§ **Goal of the exercise**
Beginning with the first line of the data below, extract each line up to and including the one containing "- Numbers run". Copy them exactly and add nothing.

- Opening Delimiter -

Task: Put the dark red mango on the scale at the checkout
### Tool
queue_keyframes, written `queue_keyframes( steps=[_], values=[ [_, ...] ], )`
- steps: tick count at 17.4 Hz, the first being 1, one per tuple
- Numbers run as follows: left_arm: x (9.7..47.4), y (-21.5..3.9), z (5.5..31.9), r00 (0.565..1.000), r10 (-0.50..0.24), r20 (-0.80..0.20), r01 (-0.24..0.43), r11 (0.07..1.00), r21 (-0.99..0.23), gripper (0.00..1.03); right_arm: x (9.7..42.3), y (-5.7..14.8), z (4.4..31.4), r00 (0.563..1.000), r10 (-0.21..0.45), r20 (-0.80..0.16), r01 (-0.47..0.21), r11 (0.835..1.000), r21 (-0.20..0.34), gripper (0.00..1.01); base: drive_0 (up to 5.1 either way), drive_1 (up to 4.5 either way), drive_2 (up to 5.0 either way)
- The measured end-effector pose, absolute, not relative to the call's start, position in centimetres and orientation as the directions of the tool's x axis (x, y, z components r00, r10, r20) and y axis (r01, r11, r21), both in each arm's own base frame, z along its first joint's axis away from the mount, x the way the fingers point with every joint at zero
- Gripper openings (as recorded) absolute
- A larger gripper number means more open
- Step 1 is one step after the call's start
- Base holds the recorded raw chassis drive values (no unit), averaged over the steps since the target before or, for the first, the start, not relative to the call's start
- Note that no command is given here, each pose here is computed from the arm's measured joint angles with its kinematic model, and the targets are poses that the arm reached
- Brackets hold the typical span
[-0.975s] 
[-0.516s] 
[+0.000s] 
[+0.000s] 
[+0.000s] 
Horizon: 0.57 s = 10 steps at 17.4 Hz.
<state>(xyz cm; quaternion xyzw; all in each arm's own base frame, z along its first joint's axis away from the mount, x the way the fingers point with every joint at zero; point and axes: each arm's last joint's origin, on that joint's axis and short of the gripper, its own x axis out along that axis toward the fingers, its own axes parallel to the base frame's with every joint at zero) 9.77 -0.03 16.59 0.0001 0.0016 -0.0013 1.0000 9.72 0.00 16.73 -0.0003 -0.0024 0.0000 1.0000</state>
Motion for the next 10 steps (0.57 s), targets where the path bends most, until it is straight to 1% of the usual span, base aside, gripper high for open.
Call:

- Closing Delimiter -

§ **Solution to this problem**
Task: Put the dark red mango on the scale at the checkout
### Tool
queue_keyframes, written `queue_keyframes( steps=[_], values=[ [_, ...] ], )`
- steps: tick count at 17.4 Hz, the first being 1, one per tuple
- Numbers run as follows: left_arm: x (9.7..47.4), y (-21.5..3.9), z (5.5..31.9), r00 (0.565..1.000), r10 (-0.50..0.24), r20 (-0.80..0.20), r01 (-0.24..0.43), r11 (0.07..1.00), r21 (-0.99..0.23), gripper (0.00..1.03); right_arm: x (9.7..42.3), y (-5.7..14.8), z (4.4..31.4), r00 (0.563..1.000), r10 (-0.21..0.45), r20 (-0.80..0.16), r01 (-0.47..0.21), r11 (0.835..1.000), r21 (-0.20..0.34), gripper (0.00..1.01); base: drive_0 (up to 5.1 either way), drive_1 (up to 4.5 either way), drive_2 (up to 5.0 either way)

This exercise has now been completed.